English critic Clement Crisp wrote:—
Kirstein helped organize a 1959 American tour for of musicians and dancers from the Japanese Imperial Household Agency. At that time, Japanese Imperial court music gagaku had only rarely been performed outside the Imperial Music Pavilion in Tokyo at some of the great Japanese shrines.[1]
Kirstein commissioned and helped to fund the physical home of the New York City Ballet: the New York State Theater building at Lincoln Center, designed in 1964 by architect Philip Johnson (1906–2005).

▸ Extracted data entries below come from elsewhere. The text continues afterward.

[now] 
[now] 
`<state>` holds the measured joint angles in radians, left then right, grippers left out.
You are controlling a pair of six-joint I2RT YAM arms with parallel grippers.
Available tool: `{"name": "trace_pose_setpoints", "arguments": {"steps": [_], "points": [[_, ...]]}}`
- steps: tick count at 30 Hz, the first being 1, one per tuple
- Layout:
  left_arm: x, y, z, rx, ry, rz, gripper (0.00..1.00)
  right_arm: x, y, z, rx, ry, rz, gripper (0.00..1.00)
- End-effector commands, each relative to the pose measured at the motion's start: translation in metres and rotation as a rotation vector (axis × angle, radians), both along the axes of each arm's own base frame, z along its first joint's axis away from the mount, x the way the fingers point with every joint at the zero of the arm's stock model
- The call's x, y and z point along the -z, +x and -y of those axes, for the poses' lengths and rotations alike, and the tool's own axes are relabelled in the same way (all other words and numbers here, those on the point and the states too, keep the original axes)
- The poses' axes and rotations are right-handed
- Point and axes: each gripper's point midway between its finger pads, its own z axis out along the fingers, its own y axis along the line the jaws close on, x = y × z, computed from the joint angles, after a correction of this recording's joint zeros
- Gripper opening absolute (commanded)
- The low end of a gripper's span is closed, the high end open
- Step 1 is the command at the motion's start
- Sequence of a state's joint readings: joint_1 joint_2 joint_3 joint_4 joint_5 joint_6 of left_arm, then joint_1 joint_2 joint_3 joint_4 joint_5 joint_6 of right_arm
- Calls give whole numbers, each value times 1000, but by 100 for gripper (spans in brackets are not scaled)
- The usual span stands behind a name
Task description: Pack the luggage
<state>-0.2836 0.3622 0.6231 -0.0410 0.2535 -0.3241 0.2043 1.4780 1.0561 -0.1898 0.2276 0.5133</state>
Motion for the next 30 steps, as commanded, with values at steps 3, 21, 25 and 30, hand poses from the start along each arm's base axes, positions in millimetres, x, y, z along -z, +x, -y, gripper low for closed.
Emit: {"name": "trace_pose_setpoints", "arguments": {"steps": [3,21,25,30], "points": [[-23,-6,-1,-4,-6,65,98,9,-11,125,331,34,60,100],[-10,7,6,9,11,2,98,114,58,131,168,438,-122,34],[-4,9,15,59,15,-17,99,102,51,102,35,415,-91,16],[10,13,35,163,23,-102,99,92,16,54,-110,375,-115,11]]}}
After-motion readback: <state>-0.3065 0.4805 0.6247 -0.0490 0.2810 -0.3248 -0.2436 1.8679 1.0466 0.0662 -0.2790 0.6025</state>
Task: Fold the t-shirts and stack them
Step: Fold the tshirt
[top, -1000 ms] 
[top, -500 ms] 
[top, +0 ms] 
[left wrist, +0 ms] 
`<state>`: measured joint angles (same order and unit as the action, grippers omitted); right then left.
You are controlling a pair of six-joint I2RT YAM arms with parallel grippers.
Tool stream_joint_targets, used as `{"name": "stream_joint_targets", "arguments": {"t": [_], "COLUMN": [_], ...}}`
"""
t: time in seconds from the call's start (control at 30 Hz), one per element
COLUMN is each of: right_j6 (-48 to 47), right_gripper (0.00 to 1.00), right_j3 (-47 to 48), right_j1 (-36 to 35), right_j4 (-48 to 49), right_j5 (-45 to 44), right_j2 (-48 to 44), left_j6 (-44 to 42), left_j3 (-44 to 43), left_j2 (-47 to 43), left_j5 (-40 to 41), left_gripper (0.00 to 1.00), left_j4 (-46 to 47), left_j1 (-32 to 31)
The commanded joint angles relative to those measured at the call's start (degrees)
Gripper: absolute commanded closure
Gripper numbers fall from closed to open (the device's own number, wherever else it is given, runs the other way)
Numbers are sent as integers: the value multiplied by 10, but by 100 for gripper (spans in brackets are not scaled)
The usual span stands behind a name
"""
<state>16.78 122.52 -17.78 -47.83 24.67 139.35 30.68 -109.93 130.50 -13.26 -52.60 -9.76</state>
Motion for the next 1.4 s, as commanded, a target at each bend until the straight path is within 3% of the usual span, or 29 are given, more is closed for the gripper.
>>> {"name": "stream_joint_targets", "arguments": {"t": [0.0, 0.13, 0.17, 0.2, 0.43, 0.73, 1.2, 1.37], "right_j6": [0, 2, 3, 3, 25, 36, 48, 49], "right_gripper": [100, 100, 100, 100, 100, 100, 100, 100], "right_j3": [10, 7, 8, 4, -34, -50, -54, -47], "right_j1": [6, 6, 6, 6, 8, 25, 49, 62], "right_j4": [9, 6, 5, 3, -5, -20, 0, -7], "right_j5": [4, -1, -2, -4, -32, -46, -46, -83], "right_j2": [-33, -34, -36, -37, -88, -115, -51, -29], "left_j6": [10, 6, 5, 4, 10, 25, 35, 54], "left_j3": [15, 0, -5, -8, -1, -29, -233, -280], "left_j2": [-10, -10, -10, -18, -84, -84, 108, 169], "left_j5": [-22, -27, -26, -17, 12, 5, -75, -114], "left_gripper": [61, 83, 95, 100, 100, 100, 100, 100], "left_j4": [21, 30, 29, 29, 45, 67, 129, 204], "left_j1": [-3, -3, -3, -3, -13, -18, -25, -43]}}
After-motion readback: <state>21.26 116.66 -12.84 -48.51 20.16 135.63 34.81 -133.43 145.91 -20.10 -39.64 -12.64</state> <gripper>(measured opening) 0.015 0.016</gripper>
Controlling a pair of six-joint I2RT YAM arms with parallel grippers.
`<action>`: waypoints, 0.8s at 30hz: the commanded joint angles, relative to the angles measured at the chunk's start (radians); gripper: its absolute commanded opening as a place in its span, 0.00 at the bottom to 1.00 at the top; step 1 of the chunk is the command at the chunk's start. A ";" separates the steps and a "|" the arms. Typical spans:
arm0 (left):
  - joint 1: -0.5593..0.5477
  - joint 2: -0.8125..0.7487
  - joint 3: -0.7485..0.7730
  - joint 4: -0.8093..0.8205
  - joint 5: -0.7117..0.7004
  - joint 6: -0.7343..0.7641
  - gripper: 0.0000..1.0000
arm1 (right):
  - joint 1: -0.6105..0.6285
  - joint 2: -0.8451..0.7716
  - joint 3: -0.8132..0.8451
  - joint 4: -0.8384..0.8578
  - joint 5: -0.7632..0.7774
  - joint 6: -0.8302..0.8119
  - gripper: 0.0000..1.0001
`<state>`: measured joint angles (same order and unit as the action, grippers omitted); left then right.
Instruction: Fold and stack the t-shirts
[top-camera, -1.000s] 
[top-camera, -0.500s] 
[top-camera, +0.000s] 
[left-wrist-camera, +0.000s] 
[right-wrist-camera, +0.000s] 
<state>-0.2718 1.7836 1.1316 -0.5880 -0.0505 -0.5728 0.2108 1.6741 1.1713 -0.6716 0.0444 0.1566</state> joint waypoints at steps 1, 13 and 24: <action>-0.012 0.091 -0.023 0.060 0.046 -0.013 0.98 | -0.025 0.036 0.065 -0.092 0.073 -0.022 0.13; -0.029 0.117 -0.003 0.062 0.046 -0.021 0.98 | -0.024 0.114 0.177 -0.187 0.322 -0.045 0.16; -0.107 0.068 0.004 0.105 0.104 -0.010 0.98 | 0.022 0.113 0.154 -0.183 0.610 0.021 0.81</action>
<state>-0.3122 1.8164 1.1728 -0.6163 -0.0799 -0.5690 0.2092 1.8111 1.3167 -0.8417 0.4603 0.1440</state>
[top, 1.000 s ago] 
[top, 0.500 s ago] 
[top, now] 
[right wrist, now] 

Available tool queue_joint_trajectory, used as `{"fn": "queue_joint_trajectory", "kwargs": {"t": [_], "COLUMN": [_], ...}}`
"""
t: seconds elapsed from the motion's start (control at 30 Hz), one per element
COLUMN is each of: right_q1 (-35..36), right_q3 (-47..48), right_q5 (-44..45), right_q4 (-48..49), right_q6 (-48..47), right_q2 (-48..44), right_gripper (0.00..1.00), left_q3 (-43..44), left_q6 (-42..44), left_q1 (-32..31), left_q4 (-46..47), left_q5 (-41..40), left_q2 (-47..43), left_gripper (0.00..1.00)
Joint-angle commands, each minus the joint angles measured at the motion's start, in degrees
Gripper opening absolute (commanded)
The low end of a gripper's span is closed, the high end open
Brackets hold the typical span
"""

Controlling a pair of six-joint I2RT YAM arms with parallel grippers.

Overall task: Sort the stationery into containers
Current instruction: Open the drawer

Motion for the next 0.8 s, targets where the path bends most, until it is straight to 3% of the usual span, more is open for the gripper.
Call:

Despite its conservative modernist exterior, the glittery red and gold interior recalls the imaginative and lavish backdrops of the Ballets Russes. He served as the general director of the ballet company from 1948 to 1989.
Kirstein's and Balanchine's collaboration lasted until the latter's death in 1983. On March 26, 1984, President Ronald Reagan presented Kirstein with the Presidential Medal of Freedom for his contributions to the arts.
Kirstein was a serious collector. Early in the history of the Dance Collection, he gave the New York Public Library for the Performing Arts a wealth of rare dance materials. Before his death in 1996, Kirstein donated all his papers, artworks, and other materials related to the history of dance and his life in the arts to the Dance Collection. These treasures in the Kirstein collection will inform future generations' pursuing the knowledge of dance.